* **BRIEF**
Return all of the data exactly as given.

==*==

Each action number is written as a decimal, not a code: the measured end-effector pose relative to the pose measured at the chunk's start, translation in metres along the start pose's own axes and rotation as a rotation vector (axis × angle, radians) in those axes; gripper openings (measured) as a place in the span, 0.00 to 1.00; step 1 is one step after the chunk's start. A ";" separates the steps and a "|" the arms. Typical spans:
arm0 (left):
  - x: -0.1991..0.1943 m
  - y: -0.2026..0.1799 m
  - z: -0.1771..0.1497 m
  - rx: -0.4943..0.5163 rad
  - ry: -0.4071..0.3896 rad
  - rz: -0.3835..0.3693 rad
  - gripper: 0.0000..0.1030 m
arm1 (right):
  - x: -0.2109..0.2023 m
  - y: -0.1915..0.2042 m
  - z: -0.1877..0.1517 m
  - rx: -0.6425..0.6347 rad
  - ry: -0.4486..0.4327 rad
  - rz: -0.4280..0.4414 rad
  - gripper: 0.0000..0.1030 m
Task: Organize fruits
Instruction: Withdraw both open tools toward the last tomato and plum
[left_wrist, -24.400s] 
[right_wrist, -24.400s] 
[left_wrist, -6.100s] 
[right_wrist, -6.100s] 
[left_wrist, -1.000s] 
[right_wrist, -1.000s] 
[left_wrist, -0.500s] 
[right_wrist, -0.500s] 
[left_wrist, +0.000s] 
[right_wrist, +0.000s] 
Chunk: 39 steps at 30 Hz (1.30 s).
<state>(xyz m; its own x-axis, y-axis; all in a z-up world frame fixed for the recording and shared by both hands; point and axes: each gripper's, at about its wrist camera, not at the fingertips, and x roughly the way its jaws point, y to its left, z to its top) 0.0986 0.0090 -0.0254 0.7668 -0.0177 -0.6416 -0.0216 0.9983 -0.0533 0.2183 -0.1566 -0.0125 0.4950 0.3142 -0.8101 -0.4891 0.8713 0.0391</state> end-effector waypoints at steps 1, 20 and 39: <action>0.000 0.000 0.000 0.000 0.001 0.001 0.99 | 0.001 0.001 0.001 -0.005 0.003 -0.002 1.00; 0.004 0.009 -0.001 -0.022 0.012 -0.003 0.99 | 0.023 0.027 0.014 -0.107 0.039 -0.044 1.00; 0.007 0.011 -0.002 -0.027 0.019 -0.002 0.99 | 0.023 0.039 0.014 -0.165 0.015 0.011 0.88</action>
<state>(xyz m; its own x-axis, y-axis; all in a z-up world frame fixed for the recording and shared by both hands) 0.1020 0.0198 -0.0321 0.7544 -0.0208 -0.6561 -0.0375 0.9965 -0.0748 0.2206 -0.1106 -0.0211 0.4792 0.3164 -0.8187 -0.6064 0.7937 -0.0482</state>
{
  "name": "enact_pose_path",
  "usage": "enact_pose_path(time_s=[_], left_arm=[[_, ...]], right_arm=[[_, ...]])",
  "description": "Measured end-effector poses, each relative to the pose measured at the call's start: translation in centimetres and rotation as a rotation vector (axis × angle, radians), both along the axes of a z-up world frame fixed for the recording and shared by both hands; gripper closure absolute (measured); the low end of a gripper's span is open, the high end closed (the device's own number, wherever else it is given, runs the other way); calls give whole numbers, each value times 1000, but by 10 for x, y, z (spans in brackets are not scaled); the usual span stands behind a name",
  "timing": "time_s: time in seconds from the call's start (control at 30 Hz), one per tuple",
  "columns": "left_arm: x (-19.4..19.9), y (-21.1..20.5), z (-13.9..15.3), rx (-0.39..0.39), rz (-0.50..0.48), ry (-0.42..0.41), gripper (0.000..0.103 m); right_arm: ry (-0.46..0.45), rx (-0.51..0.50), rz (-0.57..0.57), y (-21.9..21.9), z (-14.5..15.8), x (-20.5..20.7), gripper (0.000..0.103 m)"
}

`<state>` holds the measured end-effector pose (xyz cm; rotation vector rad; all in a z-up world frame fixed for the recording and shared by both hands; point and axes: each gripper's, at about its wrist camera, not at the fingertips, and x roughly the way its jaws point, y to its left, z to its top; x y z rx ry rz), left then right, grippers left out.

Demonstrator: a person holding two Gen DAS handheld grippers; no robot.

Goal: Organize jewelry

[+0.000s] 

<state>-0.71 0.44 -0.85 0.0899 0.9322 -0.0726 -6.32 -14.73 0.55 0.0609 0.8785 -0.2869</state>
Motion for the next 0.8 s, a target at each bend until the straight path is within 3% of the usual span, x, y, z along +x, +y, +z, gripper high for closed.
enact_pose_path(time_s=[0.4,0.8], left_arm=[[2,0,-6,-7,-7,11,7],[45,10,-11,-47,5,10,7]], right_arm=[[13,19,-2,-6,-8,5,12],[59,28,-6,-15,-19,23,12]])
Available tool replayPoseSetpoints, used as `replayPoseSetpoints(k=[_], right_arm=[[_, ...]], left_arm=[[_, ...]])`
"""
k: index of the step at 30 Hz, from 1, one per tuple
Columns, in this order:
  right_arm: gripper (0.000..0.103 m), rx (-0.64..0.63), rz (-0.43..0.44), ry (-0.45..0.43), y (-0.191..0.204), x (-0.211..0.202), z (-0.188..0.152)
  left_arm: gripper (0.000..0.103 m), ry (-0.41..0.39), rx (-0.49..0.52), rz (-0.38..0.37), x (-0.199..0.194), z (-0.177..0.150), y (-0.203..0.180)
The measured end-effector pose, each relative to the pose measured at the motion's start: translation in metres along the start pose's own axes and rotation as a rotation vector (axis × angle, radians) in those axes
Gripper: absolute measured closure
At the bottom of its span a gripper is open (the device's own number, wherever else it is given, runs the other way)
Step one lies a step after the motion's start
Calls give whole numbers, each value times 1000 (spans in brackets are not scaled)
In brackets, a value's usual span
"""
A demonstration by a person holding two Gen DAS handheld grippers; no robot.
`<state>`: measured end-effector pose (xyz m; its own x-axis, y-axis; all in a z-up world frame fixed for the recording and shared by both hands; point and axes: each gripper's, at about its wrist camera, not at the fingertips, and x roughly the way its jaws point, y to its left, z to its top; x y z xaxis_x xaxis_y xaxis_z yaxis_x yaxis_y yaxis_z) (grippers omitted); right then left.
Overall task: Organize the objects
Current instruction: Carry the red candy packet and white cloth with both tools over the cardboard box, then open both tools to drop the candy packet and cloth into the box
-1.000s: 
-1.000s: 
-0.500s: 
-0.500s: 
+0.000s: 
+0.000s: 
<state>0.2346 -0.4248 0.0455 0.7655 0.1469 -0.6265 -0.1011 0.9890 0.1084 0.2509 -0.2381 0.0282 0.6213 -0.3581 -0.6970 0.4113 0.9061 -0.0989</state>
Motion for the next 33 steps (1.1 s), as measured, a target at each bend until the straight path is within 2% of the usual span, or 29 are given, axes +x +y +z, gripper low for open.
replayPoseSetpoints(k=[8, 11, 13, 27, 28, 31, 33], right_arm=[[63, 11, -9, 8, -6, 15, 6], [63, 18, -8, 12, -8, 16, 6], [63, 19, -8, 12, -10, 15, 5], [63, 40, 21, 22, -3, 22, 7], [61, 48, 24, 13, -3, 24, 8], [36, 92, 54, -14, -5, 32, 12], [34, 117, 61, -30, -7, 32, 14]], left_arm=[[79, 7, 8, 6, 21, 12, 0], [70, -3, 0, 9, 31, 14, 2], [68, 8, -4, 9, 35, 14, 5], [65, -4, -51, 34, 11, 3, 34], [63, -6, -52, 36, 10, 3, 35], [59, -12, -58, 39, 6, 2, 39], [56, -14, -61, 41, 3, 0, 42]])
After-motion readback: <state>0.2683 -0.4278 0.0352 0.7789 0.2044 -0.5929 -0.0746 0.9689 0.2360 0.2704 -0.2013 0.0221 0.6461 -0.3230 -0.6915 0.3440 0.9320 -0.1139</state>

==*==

* **YOUR SOLUTION**
Each action number is written as a decimal, not a code: the measured end-effector pose relative to the pose measured at the chunk's start, translation in metres along the start pose's own axes and rotation as a rotation vector (axis × angle, radians) in those axes; gripper openings (measured) as a place in the span, 0.00 to 1.00; step 1 is one step after the chunk's start. A ";" separates the steps and a "|" the arms. Typical spans:
arm0 (left):
  - x: -0.1991..0.1943 m
  - y: -0.2026..0.1799 m
  - z: -0.1771..0.1497 m
  - rx: -0.4943..0.5163 rad
  - ry: -0.4071..0.3896 rad
  - rz: -0.3835..0.3693 rad
  - gripper: 0.0000..0.1030 m
arm1 (right):
  - x: -0.2109..0.2023 m
  - y: -0.1915..0.2042 m
  - z: -0.1877..0.1517 m
  - rx: -0.6425..0.6347 rad
  - ry: -0.4486..0.4327 rad
  - rz: -0.4280..0.4414 rad
  - gripper: 0.0000..0.1030 m
Task: Organize fruits
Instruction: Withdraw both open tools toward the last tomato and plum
[left_wrist, -24.400s] 
[right_wrist, -24.400s] 
[left_wrist, -6.100s] 
[right_wrist, -6.100s] 
[left_wrist, -1.000s] 
[right_wrist, -1.000s] 
[left_wrist, -0.500s] 
[right_wrist, -0.500s] 
[left_wrist, +0.000s] 
[right_wrist, +0.000s] 
Chunk: 39 steps at 30 Hz (1.30 s).
<state>(xyz m; its own x-axis, y-axis; all in a z-up world frame fixed for the recording and shared by both hands; point and axes: each gripper's, at about its wrist camera, not at the fingertips, and x roughly the way its jaws point, y to its left, z to its top) 0.0986 0.0090 -0.0254 0.7668 -0.0177 -0.6416 -0.0216 0.9983 -0.0533 0.2183 -0.1566 -0.0125 0.4950 0.3142 -0.8101 -0.4891 0.8713 0.0391</state> end-effector waypoints at steps 1, 20 and 39: <action>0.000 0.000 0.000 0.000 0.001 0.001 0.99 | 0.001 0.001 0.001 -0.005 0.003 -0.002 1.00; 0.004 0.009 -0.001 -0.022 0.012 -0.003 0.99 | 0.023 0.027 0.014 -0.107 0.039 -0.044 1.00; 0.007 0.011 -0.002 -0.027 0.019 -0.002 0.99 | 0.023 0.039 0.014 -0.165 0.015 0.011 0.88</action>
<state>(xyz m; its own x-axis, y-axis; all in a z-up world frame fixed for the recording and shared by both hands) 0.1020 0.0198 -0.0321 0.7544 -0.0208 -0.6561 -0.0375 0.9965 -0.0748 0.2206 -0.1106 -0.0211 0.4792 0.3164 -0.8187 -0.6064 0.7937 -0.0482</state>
{
  "name": "enact_pose_path",
  "usage": "enact_pose_path(time_s=[_], left_arm=[[_, ...]], right_arm=[[_, ...]])",
  "description": "Measured end-effector poses, each relative to the pose measured at the call's start: translation in centimetres and rotation as a rotation vector (axis × angle, radians), both along the axes of a z-up world frame fixed for the recording and shared by both hands; gripper closure absolute (measured); the low end of a gripper's span is open, the high end closed (the device's own number, wherever else it is given, runs the other way); calls give whole numbers, each value times 1000, but by 10 for x, y, z (spans in brackets are not scaled); the usual span stands behind a name",
  "timing": "time_s: time in seconds from the call's start (control at 30 Hz), one per tuple",
  "columns": "left_arm: x (-19.4..19.9), y (-21.1..20.5), z (-13.9..15.3), rx (-0.39..0.39), rz (-0.50..0.48), ry (-0.42..0.41), gripper (0.000..0.103 m); right_arm: ry (-0.46..0.45), rx (-0.51..0.50), rz (-0.57..0.57), y (-21.9..21.9), z (-14.5..15.8), x (-20.5..20.7), gripper (0.000..0.103 m)"
}

`<state>` holds the measured end-effector pose (xyz cm; rotation vector rad; all in a z-up world frame fixed for the recording and shared by both hands; point and axes: each gripper's, at about its wrist camera, not at the fingertips, and x roughly the way its jaws point, y to its left, z to its top; x y z rx ry rz), left then right, grippers left out.

Demonstrator: a person holding two Gen DAS handheld grippers; no robot.

Goal: Organize jewelry

[+0.000s] 

<state>-0.71 0.44 -0.85 0.0899 0.9322 -0.0726 -6.32 -14.73 0.55 0.0609 0.8785 -0.2869</state>
Motion for the next 0.8 s, a target at each bend until the straight path is within 3% of the usual span, x, y, z along +x, +y, +z, gripper high for closed.
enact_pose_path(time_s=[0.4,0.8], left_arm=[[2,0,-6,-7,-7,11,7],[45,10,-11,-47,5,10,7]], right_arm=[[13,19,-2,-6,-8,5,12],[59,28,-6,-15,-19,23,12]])
Available tool replayPoseSetpoints, used as `replayPoseSetpoints(k=[_], right_arm=[[_, ...]], left_arm=[[_, ...]])`
"""
k: index of the step at 30 Hz, from 1, one per tuple
Columns, in this order:
  right_arm: gripper (0.000..0.103 m), rx (-0.64..0.63), rz (-0.43..0.44), ry (-0.45..0.43), y (-0.191..0.204), x (-0.211..0.202), z (-0.188..0.152)
  left_arm: gripper (0.000..0.103 m), ry (-0.41..0.39), rx (-0.49..0.52), rz (-0.38..0.37), x (-0.199..0.194), z (-0.177..0.150), y (-0.203..0.180)
The measured end-effector pose, each relative to the pose measured at the motion's start: translation in metres along the start pose's own axes and rotation as a rotation vector (axis × angle, radians) in those axes
Gripper: absolute measured closure
At the bottom of its span a gripper is open (the device's own number, wherever else it is given, runs the other way)
Step one lies a step after the motion's start
Calls give whole numbers, each value times 1000 (spans in brackets are not scaled)
In brackets, a value's usual span
"""
A demonstration by a person holding two Gen DAS handheld grippers; no robot.
`<state>`: measured end-effector pose (xyz m; its own x-axis, y-axis; all in a z-up world frame fixed for the recording and shared by both hands; point and axes: each gripper's, at about its wrist camera, not at the fingertips, and x roughly the way its jaws point, y to its left, z to its top; x y z xaxis_x xaxis_y xaxis_z yaxis_x yaxis_y yaxis_z) (grippers omitted); right then left.
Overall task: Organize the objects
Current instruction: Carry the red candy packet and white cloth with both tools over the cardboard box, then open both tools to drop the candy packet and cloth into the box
-1.000s: 
-1.000s: 
-0.500s: 
-0.500s: 
+0.000s: 
+0.000s: 
<state>0.2346 -0.4248 0.0455 0.7655 0.1469 -0.6265 -0.1011 0.9890 0.1084 0.2509 -0.2381 0.0282 0.6213 -0.3581 -0.6970 0.4113 0.9061 -0.0989</state>
Motion for the next 33 steps (1.1 s), as measured, a target at each bend until the straight path is within 2% of the usual span, or 29 are given, axes +x +y +z, gripper low for open.
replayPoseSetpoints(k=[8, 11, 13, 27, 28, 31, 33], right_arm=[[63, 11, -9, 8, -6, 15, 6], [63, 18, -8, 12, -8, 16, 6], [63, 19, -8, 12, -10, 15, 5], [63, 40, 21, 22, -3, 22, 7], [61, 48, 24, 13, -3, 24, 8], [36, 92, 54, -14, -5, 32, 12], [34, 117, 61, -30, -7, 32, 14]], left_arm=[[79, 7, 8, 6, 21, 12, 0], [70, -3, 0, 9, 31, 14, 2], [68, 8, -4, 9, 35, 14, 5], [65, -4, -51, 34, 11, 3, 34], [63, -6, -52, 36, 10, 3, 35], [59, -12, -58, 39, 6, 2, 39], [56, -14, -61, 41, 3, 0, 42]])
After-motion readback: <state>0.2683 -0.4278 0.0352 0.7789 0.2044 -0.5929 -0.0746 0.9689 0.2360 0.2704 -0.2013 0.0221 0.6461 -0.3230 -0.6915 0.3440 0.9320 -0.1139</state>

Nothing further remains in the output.